Prahd! He'd been helping these people to round me up!

"I know who you are," I said. "You're acting for Mudur Zengin of the Piastre National Bank of Istanbul!"

"No, no," he said. "Mudur Zengin is a friend of yours, though I can't understand why. When your concubine bought the yacht in New York, he helped execute the purchase with a mortgage by his bank. And he's been advancing money for its bills to Squeeza credit. Of course, we've seized the yacht now that it is in Istanbul and Mudur Zengin is quite cross."

"Then who the Hells ARE you?" I demanded.

"Perhaps I better introduce myself," he said, taking out a card from his wallet.

I looked at it.

FORREST CLOSURE

International Mortgage Division

GRABBE-MANHATTAN BANK

"Hold it," I said. "I don't owe you anything. I don't have a mortgage with you on anything. You have gone crazy."

"Oh, I am afraid you do," he said.

I decided to let him have it. "Grabbe-Manhattan Bank is owned by Rockecenter! I don't think you know who you're talking to!" I assumed a very haughty mien. "I am a Rockecenter family spi!"

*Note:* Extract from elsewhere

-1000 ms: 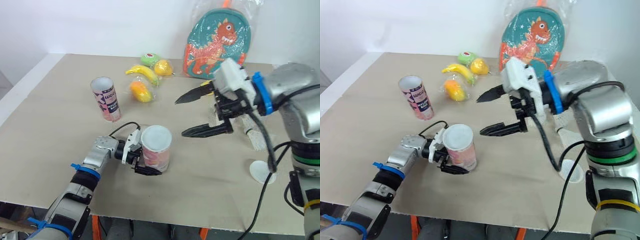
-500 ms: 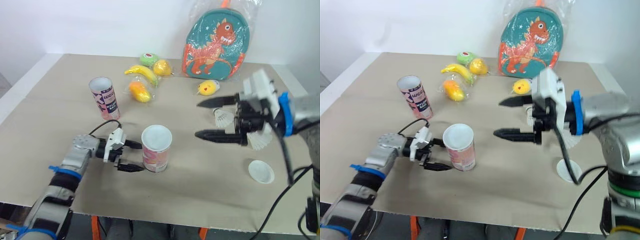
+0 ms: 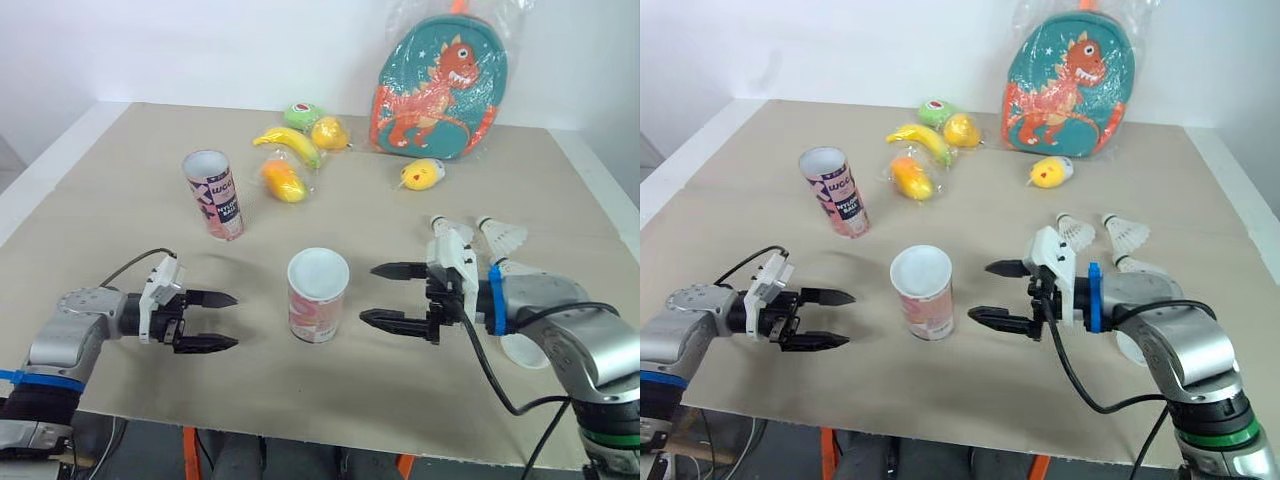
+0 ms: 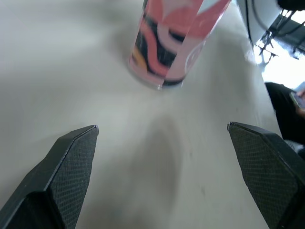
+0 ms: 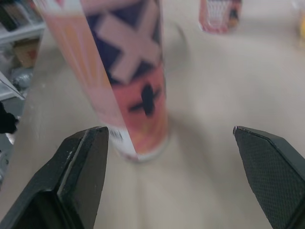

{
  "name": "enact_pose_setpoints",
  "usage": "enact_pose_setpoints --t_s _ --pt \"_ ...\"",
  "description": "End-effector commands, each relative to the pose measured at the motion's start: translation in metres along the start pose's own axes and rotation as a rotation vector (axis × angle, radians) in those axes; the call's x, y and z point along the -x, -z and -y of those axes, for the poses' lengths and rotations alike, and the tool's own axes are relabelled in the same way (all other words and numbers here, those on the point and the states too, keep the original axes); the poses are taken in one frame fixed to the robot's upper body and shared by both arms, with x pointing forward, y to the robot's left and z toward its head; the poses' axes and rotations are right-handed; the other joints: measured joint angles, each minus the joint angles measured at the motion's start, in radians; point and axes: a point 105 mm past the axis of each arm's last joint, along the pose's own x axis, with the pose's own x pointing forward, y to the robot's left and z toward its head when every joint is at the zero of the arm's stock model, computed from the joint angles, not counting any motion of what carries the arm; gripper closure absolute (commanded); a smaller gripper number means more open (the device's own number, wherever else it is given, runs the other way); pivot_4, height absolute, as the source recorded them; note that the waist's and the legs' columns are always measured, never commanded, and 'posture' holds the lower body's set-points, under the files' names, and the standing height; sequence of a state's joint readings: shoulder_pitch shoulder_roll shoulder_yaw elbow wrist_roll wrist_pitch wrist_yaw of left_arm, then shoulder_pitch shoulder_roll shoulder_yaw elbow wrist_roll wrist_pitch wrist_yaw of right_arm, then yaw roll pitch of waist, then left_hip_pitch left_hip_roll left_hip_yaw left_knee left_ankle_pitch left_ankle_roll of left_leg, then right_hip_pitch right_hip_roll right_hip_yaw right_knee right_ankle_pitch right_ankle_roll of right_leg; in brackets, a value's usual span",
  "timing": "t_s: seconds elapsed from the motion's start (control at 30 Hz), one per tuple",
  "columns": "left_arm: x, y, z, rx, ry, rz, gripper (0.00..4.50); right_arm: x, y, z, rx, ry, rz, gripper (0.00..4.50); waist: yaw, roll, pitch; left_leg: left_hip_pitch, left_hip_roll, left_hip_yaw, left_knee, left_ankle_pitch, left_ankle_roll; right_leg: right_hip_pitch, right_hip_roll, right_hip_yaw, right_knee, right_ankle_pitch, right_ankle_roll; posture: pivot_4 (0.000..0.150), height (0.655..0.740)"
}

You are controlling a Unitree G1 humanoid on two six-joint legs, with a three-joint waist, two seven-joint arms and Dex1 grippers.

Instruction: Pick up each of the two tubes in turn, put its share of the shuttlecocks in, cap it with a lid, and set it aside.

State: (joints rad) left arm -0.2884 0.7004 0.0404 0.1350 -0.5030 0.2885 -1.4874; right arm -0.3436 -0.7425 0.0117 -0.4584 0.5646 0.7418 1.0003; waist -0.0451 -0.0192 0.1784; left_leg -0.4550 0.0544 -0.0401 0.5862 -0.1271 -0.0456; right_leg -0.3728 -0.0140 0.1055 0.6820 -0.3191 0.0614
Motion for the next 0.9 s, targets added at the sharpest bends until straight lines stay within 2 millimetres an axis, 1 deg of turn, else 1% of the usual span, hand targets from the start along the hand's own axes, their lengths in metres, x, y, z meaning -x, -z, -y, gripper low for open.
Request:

He smiled. "Change it to you were. The City of Miami suddenly stopped ordering fuel oil. Octopus instantly investigated and found that they were getting an unlimited supply of electricity from Ochokeechokee, Florida. They showed some photographs around and identified Wister as the engineer. Mr. Rockecenter couldn't believe it! You can't have inexpensive energy flying around wrecking things! He sent Mr. Bury to find why the cheap fuel man had not been stopped and Bury found that you had kidnapped Madison, closed his office and gone on a happy yachting cruise. Mr. Bury even confirmed it by travelling himself personally to Elba to see with his own eyes. And there you and Madi­son were, thousands of miles off the job. Obviously you had both been bought: a yacht like that costs a fortune. So, no, Mr. Inkswitch/Sultan Bey, you are no longer a Rockecenter family spy. You've been fired with malice aforethought and I'm afraid you have no protection there. Quite the contrary. You could be charged with taking bribes if you ever set foot in America again."

I was reeling under these blows. The secret sign tattooed on my chest was worthless. But I rallied: "That doesn't explain this silly nonsense about a mortgage!"

"Well, oddly enough," said Closure, "when this mortgage thing occurred, we did not know Sultan Bey and Inkswitch were the same person. All that we were led to believe was that one Sultan Bey owned a villa, the total land of a mountain and thousands of acres of prime, arable, poppy soil. And when you had us approached to mortgage it for a mere two million dollars, we, of course, leaped at the chance. So we rushed it right through and granted you the mortgage."

"Hold it!" I said. "I didn't take out any mortgage like that."

"Oh, I am afraid you did," said Closure. And he displayed the papers.

I gripped them. My Gods, the land involved comprised not only the thousands of acres of prime opium land Voltar held but THE ENTIRE EARTH BASE!

And right there at the bottom was my SIGNATURE.